マルタさんの怒りを込めた鉄拳は正義が発砲するよりも速く、奴の顔面に届いた。
「一昨日来やがれっての!!」
めり込む拳。みちみちという明らかに人体から聞こえちゃいけない音。
思い切り拳を振り抜き、正義はとんでもない速さで吹き飛んだ。
ご丁寧にも人間同盟の支部があったそこまで、マルタさんは吹っ飛ばしたのだ。
奴は消え、静かになる。
「お、終わった…?」
「ええ、一件落着ってトコかしら」
そう、終わったんだ。
人間同盟の教祖をぶっ飛ばし、そして全ては解決した。
「探偵さん。」
「なんすかマルタさん。」
ボロボロのおっきーを抱えている最中、マルタさんが優しく言った。
「あなたに依頼して正解だったわ。あなたがいなければ、なんの事情も知らず私はあのサーヴァント二人をシバいてたと思うもの。」
シバくとかヤクザみたいなこと言わないでください。
「あなたのおかげで全て丸く収まったの。ありがとう。」
「さすがというか当たり前だよね。まーちゃんは探偵だし!」
「当たり前だろ。けどなおっきー。お前にも感謝してるぜ。あの誤射がなければ俺も分からなかったんだからな。」
それに言ったはずだぜ。
『多少高くつくが、依頼は必ず成功させる』ってな。
ともかく事件は終わった。
朝からクソうるさかった人間同盟だが、ここまで徹底的にやられればさすがにこの町からは手を引くだろう。
今夜からは、ゆっくり寝られそうだ。
まぁ普段からおっきーが寝かしてくんねーけどな!!
後書き
用語解説
⚫聖晶片
7つ集めると聖晶石になるアレ。
魔力の濃い場所に落ちてることがある。
普通の人からすればただの綺麗な石ころなのだが、マスターやサーヴァントにとってはとても大事なもの。

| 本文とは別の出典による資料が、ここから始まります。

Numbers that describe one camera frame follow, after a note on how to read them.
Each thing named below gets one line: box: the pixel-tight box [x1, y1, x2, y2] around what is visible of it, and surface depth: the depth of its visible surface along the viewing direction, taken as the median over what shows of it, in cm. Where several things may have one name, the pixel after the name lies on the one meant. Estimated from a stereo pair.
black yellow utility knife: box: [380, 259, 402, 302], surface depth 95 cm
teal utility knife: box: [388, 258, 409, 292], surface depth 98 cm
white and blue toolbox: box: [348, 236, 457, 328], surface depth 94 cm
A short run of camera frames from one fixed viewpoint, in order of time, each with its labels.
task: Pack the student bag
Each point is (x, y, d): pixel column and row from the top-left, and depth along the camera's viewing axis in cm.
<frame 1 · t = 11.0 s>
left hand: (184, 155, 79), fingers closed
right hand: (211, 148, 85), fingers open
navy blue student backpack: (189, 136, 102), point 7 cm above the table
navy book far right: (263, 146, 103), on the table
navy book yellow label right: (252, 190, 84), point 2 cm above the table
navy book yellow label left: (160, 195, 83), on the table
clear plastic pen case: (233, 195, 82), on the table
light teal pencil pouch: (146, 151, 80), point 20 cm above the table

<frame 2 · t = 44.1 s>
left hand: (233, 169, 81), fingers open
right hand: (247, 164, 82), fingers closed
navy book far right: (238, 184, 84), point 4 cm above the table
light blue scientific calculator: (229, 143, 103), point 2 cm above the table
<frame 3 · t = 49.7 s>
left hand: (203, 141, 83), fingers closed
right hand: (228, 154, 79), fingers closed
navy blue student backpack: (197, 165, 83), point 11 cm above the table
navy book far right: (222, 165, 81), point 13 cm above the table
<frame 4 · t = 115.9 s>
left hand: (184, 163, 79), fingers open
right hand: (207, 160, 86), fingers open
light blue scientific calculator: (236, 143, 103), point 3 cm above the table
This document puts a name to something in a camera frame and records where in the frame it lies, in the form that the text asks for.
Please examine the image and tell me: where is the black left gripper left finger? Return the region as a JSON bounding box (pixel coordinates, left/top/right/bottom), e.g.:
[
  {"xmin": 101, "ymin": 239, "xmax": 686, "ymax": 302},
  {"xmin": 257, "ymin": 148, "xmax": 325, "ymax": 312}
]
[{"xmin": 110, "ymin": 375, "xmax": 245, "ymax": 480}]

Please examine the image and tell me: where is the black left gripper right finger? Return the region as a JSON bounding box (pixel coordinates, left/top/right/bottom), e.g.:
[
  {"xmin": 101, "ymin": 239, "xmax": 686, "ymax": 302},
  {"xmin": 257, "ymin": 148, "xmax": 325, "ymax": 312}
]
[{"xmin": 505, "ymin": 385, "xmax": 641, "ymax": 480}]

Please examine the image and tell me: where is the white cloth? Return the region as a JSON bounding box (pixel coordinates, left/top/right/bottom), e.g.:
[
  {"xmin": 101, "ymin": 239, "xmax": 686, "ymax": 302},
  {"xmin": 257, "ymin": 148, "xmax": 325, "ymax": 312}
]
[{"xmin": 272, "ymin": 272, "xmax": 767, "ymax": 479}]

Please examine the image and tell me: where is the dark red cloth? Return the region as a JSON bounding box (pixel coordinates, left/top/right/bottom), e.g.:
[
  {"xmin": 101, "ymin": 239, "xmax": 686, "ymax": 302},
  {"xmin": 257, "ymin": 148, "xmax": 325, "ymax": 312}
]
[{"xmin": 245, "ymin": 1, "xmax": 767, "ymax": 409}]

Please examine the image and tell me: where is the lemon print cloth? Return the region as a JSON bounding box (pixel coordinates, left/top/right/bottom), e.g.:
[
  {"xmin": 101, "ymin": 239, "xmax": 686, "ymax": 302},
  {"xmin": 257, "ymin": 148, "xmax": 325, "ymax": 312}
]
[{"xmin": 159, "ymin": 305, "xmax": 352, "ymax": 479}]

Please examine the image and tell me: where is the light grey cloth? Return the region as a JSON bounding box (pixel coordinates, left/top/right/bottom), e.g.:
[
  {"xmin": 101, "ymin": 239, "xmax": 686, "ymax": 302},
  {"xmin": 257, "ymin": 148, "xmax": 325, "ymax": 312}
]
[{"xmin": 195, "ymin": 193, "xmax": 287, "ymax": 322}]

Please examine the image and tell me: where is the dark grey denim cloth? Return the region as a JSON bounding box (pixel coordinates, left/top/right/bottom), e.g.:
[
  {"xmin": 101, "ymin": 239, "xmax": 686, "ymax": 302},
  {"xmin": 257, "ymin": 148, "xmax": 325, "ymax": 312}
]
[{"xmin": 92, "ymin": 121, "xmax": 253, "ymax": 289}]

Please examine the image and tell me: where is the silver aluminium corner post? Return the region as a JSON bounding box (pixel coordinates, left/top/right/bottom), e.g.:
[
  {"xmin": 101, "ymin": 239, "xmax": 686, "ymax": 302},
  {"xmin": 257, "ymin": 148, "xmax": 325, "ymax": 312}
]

欠片といっても侮ることなかれ、一欠片だけでも魔力を回復できる程の膨大な量の魔力がつまっている。
そして何よりも特筆すべきなのは可能性のあるサーヴァントの霊基を変化させること。
簡単に言えば別クラスへのチェンジ、水着などの転身である。
マルタはこれを使い、クラスをライダーから水着のルーラーへとチェンジしたのだ。
ちなみに霊基の変化には制限があるため、一定時間たてば元に戻るようになっている。